In fact, the key recommendations by the Committees that attempted to safeguard the use of EI have all been ignored.
Rather than introduce extra EI safeguards, the Home Office have actually extended the powers. Under the new provisions, police officers will now be able to use EI for “threat to life” situations.
The new Bill also provides for the Secretary of State to authorise bulk EI warrants in urgent circumstances.
The concerns regarding bulk equipment interference, and the ISC recommendation that bulk equipment interference be removed from the Bill, have been ignored.
Internet Connection Records
The Bill now has a single definition of ICRs that remains consistent throughout the course of the Bill.
The draft Communications Data Code of Practice includes a section on ICRs that is consistent with that provided for in the Bill and lists the core information that will be included in an ICR such as: an account reference, a source IP and port address, a destination IP and port address and a time/date.
The Codes of Practice admit that there will be no single set of data that constitutes an internet connection record and that in practice “it will depend on the service and service provider concerned”.
This acknowledgement highlights the difficulties that industry will face if required to generate and retain ICRs.
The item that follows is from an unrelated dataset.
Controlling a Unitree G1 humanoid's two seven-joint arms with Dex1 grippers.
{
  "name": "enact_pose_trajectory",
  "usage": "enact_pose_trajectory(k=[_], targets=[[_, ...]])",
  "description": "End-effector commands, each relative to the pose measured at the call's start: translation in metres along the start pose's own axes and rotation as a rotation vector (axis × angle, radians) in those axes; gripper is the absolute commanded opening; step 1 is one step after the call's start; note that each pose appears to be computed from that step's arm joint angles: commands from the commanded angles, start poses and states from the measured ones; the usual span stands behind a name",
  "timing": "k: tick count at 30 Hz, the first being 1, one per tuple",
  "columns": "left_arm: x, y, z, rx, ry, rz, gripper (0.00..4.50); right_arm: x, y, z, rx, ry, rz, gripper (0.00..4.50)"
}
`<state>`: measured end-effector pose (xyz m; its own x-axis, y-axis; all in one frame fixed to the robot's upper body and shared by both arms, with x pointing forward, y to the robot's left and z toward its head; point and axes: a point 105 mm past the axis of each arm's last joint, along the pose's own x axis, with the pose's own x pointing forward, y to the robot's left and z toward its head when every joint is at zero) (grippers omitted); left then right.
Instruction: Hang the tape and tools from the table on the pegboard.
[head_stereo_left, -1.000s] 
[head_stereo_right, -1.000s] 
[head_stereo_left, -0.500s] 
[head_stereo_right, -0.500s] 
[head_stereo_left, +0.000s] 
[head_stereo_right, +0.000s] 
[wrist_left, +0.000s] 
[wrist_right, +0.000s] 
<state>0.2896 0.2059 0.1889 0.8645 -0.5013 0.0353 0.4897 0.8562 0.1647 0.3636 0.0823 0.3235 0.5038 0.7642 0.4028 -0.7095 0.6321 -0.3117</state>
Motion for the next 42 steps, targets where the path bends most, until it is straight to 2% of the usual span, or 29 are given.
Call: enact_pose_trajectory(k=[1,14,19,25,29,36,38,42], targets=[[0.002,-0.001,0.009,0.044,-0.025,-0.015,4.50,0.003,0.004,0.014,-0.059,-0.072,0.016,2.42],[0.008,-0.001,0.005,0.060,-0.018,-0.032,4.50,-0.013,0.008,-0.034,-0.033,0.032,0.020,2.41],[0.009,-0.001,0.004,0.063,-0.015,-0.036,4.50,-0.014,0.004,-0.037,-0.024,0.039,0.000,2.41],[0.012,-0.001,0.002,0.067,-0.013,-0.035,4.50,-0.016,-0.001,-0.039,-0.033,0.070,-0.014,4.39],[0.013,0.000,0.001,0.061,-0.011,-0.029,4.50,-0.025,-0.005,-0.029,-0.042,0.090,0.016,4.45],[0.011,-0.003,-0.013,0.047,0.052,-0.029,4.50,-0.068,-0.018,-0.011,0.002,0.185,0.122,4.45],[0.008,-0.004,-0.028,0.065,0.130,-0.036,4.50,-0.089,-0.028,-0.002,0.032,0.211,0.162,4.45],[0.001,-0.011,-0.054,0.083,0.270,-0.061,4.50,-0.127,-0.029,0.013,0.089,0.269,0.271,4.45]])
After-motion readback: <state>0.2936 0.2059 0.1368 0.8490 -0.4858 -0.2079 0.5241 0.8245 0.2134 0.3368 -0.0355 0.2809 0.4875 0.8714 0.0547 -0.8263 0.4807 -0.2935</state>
The new Bill has also extended the purposes for which law enforcement can access ICRs to include information about websites that have been accessed that are not related to communications services nor contain illegal material.
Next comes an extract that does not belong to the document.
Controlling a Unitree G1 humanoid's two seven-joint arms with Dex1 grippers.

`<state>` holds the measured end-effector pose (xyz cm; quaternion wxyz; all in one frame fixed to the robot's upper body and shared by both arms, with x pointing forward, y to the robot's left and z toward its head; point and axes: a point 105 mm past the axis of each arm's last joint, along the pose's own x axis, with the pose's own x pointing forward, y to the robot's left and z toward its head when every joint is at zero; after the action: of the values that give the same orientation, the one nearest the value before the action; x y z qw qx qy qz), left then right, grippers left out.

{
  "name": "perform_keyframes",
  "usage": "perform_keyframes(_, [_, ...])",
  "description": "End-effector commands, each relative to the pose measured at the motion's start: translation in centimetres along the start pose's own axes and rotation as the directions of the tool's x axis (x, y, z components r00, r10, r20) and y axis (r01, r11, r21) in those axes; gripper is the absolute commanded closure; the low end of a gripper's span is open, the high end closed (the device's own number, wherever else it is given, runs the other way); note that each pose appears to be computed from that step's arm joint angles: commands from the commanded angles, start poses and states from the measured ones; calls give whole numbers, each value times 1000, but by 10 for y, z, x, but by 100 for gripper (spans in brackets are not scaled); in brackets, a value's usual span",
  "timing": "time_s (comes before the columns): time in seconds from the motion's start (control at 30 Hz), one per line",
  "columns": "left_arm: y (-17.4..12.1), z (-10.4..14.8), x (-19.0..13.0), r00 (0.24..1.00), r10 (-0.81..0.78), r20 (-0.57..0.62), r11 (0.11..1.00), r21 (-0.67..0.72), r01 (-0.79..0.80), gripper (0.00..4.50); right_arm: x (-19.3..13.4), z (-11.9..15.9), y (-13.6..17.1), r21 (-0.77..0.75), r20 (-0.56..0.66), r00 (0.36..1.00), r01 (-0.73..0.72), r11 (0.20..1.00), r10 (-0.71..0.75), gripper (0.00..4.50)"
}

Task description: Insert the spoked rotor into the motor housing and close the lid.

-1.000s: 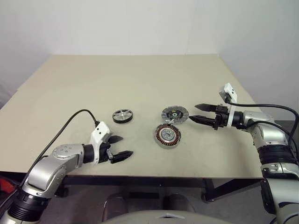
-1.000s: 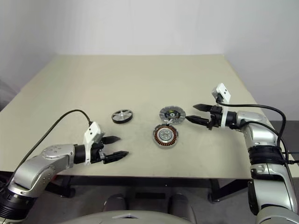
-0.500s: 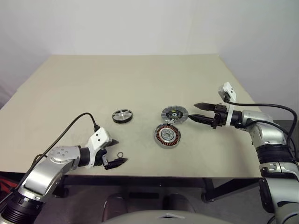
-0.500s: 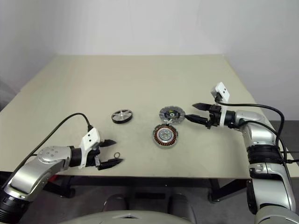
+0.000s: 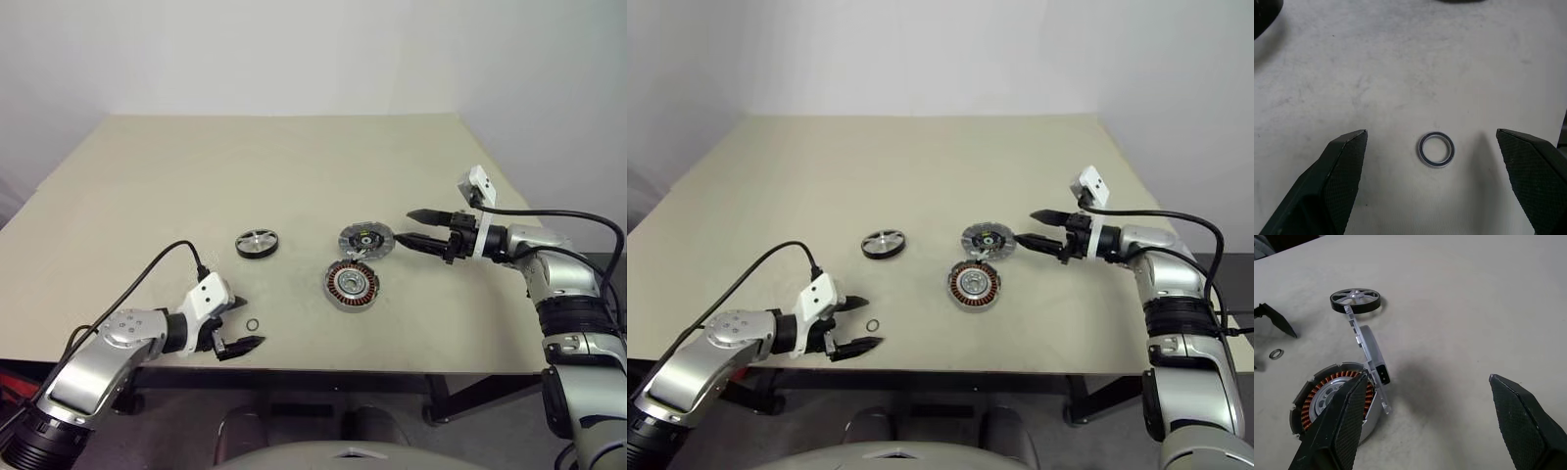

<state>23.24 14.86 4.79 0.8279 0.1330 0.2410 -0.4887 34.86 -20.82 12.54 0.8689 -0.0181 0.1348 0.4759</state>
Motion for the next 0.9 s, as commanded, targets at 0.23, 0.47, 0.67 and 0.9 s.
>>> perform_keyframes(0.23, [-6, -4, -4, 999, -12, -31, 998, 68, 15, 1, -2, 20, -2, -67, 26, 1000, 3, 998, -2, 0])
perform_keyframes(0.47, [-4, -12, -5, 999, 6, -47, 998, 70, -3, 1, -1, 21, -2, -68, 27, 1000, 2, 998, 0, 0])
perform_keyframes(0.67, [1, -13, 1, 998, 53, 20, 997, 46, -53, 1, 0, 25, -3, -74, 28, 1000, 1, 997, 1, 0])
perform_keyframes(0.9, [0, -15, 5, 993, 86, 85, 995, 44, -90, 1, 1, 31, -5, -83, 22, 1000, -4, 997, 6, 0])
Rather than addressing the concerns of industry and the public about the scope of powers related to ICRs, it seems the Home Office have responded by extending the powers rather than limiting them.
Gagging Notices
CSPs will now be able to discuss their retention obligations with systems suppliers, oversight bodies and other companies that are subject to retention obligations. The Bill has been revised to ensure that CSPs can disclose the existence and contents of such notices with the permission of the Secretary of State.
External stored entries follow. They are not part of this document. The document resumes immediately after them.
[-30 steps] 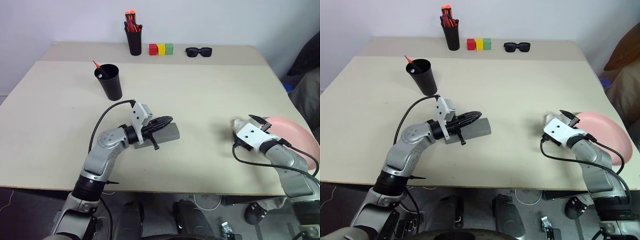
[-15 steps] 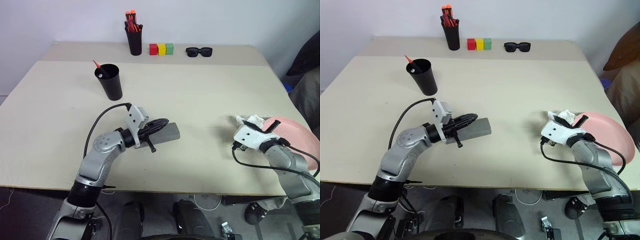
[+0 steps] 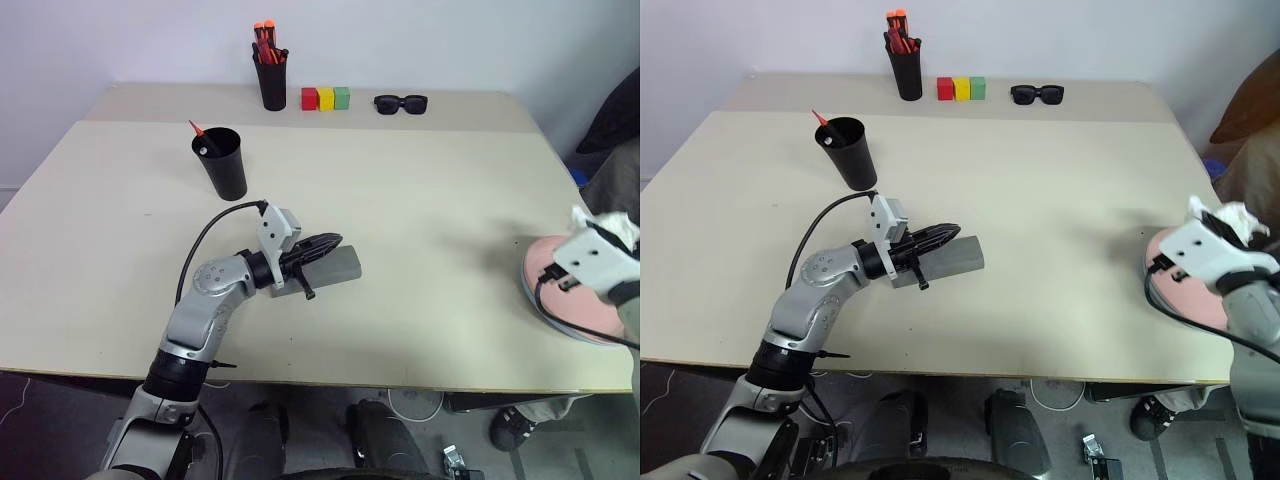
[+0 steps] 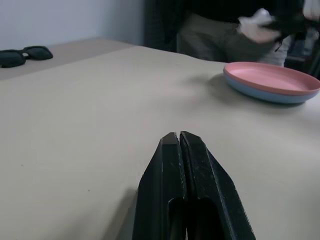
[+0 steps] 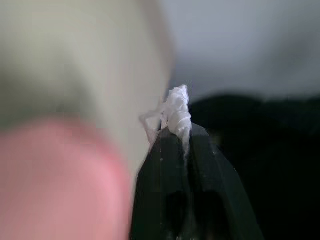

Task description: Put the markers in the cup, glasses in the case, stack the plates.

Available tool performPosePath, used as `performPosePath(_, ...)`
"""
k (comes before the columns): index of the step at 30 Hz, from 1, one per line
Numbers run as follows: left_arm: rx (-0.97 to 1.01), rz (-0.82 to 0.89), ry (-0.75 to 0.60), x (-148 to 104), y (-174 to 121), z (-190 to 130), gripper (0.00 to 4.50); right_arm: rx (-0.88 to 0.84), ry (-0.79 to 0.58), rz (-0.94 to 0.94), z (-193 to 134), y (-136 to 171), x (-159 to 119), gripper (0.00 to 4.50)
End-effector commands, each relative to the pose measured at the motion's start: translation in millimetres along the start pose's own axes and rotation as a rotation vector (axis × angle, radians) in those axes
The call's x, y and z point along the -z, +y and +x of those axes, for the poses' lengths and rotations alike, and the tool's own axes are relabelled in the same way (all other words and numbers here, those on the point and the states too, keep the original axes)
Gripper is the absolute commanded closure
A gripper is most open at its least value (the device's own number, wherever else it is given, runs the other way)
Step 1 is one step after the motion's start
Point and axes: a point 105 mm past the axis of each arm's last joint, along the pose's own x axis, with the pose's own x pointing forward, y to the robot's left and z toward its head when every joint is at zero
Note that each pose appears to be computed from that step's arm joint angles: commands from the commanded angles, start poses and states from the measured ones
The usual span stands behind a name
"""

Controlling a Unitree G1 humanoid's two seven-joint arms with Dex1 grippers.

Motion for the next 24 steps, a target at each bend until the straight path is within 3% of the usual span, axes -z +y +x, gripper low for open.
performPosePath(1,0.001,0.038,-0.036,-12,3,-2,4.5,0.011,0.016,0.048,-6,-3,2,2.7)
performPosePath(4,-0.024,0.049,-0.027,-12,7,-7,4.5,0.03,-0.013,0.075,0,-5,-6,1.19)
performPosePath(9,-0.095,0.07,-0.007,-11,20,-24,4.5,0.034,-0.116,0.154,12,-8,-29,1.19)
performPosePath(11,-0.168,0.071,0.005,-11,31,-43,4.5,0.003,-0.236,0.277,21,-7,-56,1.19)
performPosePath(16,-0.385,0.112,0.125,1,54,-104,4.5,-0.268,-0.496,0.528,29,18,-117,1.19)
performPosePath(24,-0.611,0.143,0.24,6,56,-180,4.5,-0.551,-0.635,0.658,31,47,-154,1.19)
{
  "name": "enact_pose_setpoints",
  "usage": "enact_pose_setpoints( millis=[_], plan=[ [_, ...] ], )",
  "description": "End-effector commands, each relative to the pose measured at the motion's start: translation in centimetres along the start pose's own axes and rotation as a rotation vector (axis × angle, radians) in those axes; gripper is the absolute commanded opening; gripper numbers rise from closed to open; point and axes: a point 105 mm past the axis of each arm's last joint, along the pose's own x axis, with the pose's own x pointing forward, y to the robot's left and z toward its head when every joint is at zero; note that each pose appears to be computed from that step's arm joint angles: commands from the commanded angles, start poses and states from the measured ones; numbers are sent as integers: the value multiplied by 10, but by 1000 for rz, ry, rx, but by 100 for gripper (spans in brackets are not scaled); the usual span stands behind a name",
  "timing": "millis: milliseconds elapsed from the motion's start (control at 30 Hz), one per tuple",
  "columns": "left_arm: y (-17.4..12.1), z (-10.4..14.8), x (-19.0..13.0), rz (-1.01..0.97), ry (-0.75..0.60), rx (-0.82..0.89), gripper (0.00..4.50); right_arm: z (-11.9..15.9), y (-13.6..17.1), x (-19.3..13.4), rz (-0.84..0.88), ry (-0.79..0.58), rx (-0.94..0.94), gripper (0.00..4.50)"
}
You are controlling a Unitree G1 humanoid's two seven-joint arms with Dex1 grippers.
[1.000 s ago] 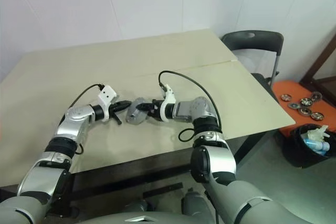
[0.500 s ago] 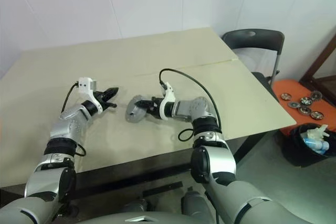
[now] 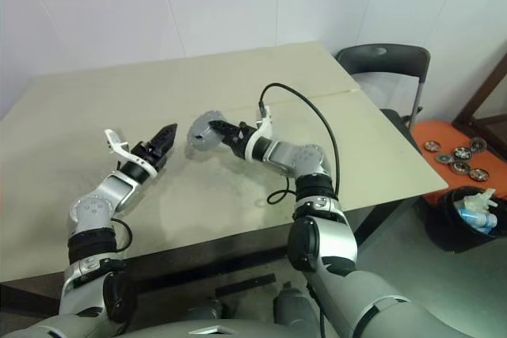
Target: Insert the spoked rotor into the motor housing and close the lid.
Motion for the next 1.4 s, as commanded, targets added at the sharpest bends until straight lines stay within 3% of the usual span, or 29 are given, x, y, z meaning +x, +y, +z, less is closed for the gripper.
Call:
enact_pose_setpoints(
  millis=[33,100,433,967,1067,1200,1400],
  plan=[
    [-14,13,4,-38,-52,-50,394,-3,40,16,160,-10,-8,196],
    [-13,12,4,-28,-47,-80,448,-3,41,16,167,-10,-5,196],
    [-32,-22,11,-98,127,-233,448,-12,56,14,272,13,11,196],
    [-58,-46,31,-218,181,-365,448,-20,59,15,286,40,9,196],
    [-55,-46,33,-204,169,-367,385,-20,58,15,284,42,7,196],
    [-56,-37,32,-238,113,-402,265,-20,56,14,276,43,6,196],
    [-57,-33,29,-266,70,-410,244,-21,55,15,275,45,7,196]
  ],
)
This is to be welcomed. Transparency is crucial to ensuring that confidence in surveillance practices going forward is maintained.
The draft Bill, as it was worded, would have prohibited companies from having the same opportunity and also prevented them from communicating with other companies and share technical solutions to retention notices.
Cost retention
On cost retention, the Bill does not go as far as the Science and Technology Committee would have liked and does not put 100% cost recovery on the face of the Bill.
The supporting documents, however, reaffirm the Government’s longstanding position of reimbursing 100% of the costs associated with data retention and states that there are “no current plans to change that policy”.
Whether this gives industry the reassurance it requires remains to be seen.
Judicial Commissioners
The Government has amended the Bill at Clause 202 to make it explicit that Judicial Commissioners have the power to initiate investigations and receive complaints directly from industry.
This is important and welcomed as it will provide a higher level of transparency and oversight than is currently afforded with such powers.
It is important to note, however, that the judicial review principles afforded in the Bill do not meet US standards on “probable cause”; which could create difficulties in creating the international framework that is referenced above.
Bulk Collection
The Government has now published an operational case for the bulk powers in the Bill. It is crucial that the operational case is carefully scrutinised by parliamentarians.
Post Legislative Scrutiny
Clause 222 requires the Secretary of State to prepare a report on the operation of the Investigatory Powers Act within six years of the Bill being enacted. This is in anticipation of a Select Committee of either House of Parliament (whether acting alone or jointly) undertaking a review of the powers in the Bill within five years and six months of Royal Assent.